§ **YOUR OBJECTIVE**
The required output is all lines below that contain the word "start".

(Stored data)

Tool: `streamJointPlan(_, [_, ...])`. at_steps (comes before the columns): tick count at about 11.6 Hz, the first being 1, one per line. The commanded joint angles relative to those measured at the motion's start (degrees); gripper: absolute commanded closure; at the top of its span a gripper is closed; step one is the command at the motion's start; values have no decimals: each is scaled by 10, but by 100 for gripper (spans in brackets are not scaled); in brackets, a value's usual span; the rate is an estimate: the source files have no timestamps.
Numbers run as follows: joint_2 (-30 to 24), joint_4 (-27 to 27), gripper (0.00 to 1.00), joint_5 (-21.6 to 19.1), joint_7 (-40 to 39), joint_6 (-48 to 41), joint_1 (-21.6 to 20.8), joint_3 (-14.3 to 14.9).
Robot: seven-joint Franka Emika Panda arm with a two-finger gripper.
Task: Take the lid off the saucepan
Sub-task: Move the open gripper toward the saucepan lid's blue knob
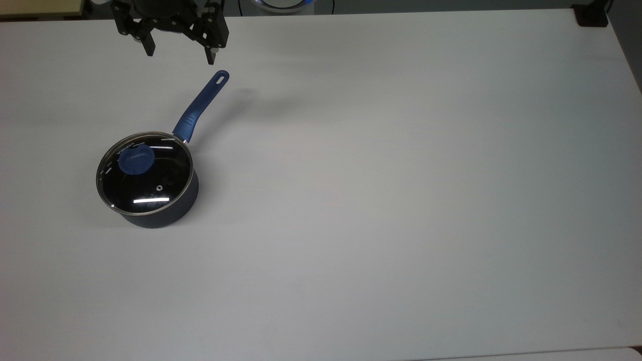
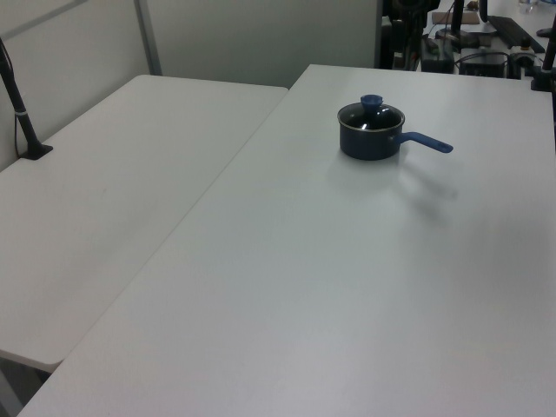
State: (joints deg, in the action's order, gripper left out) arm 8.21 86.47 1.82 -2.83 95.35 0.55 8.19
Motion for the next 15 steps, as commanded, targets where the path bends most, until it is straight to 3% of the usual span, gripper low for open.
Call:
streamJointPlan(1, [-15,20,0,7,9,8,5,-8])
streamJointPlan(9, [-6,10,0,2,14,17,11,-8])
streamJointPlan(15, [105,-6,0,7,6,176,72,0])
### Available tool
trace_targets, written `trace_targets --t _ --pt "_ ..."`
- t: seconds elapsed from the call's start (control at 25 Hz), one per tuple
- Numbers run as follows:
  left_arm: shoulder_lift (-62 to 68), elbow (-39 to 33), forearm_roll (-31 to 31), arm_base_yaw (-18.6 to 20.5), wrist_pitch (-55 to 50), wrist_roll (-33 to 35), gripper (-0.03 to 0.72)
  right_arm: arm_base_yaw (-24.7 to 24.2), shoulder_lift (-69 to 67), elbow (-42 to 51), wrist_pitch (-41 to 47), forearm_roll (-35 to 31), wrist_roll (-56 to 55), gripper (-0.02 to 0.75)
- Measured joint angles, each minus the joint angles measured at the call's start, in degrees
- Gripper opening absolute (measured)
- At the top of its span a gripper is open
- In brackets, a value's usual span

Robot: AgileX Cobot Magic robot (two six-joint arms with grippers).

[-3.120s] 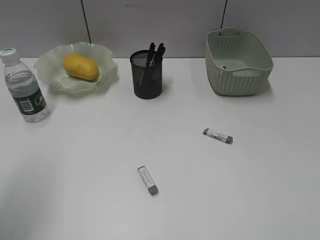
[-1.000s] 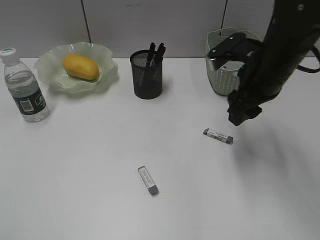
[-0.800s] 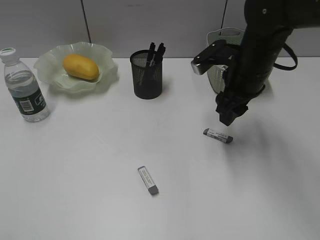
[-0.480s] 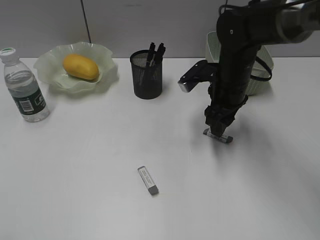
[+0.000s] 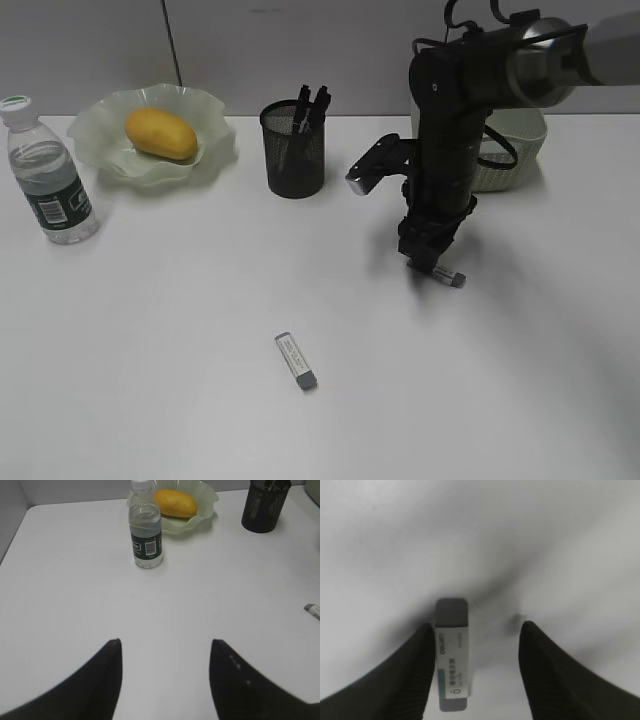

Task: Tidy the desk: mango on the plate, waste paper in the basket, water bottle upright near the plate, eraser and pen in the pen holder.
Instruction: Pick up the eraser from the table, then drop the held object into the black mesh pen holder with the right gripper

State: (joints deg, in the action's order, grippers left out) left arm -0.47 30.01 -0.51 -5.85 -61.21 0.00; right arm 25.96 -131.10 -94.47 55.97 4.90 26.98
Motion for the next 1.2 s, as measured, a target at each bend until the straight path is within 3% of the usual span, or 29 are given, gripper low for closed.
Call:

§ **OUTPUT OF THE TASK**
Tool: `streamJointPlan(_, [_, ...])`. at_steps (comes before the columns): tick count at about 11.6 Hz, the first being 1, one per line. The commanded joint angles relative to those measured at the motion's start (degrees); gripper: absolute commanded closure; at the top of its span a gripper is closed; step one is the command at the motion's start; values have no decimals: each is scaled by 10, but by 100 for gripper (spans in brackets are not scaled); in brackets, a value's usual span; the rate is an estimate: the source files have no timestamps.
- t: seconds elapsed from the call's start (control at 25 Hz), one per tuple
- Measured joint angles, each minus the joint angles measured at the call's start, in degrees

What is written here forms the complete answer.